Marear la perdiz
En la política, como en la vida, lo peor es la indefinición, el ir dando tumbos. El ahora sí, ahora no. Ahora sí, pero no así. Vamos, lo que viene siendo el marear la perdiz. Que es justo que llevan haciendo el de las tierras altas de Soria del socialismo castellano y leonés, de nombre Carlos y de apellidos Martínez Mínguez, y su tropa, los Daniel de la Rosa, Nuria Rubio y Patricia Gómez Urbán, con los presupuestos de Castilla y León para 2026.
Primero, que si Alfonso Fernández Mañueco no se atreve a presentar las cuentas porque no tiene proyecto y está muy a gusto en su sillón y, por tanto, es mejor que convoque elecciones, cuando no que dimita. Después, cuando las presenta, que si son propaganda electoral. Y, para rematar, que están dispuestos al diálogo y a negociar, pero eso sí como diga el de las tierras altas sorianas, sólo con él y a los demás representantes de las Cortes de Castilla y León, que se la den con queso. Viva el parlamentarismo democrático, nótese la ironía.
Por no hablar del circo de la enmienda a la totalidad. Que si lo están pensando, que si ya veremos, que si es posible que sí..., que si la abuela fuma. Y, como remate, hoy se plantarán ante Carlos Fernández Carriedo para hablar de un Presupuesto que califican de «infame» y que van a enmendar en su totalidad. Es de suponer que la reunión con el consejero de Economía y Hacienda será un visto y no visto. Vamos, un hola, qué tal consejero; hasta luego. Aunque, ya verán como la tropa de Martínez Mínguez la alargará un poco por aquello de hacer que hacen, lo mismo que con estos encuentros que vienen marcándose con unos y otros para engordar su web con fotos, y continuar mareando la perdiz.

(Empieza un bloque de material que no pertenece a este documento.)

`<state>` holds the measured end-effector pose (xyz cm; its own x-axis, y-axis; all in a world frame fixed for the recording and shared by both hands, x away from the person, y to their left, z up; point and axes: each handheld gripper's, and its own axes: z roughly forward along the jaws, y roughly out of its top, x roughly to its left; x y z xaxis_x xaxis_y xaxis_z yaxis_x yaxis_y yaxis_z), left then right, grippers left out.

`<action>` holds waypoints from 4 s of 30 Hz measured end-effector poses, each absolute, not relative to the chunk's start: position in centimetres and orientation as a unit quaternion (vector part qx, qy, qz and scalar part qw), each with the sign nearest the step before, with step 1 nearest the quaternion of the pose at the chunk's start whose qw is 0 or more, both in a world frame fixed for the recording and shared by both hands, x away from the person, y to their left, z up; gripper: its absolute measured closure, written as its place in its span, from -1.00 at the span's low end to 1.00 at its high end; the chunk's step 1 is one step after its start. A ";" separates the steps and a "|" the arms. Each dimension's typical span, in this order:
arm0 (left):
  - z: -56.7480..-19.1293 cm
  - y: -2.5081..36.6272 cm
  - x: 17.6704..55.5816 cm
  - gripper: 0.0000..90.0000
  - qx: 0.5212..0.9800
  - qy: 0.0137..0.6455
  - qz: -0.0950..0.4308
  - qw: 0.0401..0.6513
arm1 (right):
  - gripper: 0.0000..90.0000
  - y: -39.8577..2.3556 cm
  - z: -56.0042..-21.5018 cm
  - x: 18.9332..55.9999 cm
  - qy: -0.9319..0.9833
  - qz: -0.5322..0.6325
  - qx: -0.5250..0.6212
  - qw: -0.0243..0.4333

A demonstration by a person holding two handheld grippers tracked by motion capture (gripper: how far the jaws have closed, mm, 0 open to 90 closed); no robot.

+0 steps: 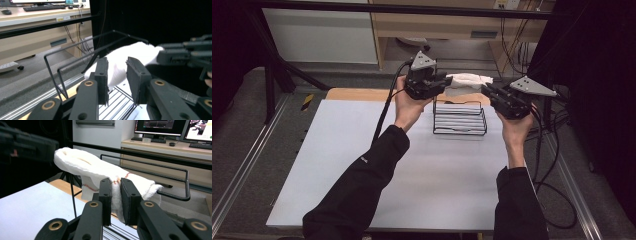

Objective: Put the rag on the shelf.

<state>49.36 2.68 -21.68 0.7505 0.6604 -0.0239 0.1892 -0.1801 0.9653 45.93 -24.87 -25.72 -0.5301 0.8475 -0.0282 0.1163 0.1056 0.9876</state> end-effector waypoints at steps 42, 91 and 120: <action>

El mismo mareo de perdiz de la derecha extrema de VOX. Estos rizaban aún más el rizo. A David Hierro, el del gurruño, y sus huestes, quienes también reclamaban los presupuestos para después calificarlos como propaganda electoral, no les parecía bien que el consejero les recibiera hoy. No, no, ellos querían otro día. Hombre, a quién se le ocurre pedirles que se reúnan sin haber escuchado antes a las consejeras de Educación y de Industria. No, no, ellos el fin de semana, el sábado o el domingo. Soy yo Carriedo y les planto la reunión el sábado a las siete de la mañana. Al fin y al cabo, estos son la España que madruga, dicen ellos. Eso sí, todavía no se sabe para qué, más allá de para expandir su discurso xenófobo y negacionista del cambio climático o, peor aún, de la violencia de género. Como no veían otra excusa con la que seguir mareando, se despachan con que no les gusta el día de la reunión. De traca.
Miren, señores del PSOE y de la derecha extrema, esto es muy fácil, si no les gustan los presupuestos, lo dicen, lo razonan, presentan una enmienda a la totalidad y aquí paz y después gloria. Lo demás es marear la perdiz.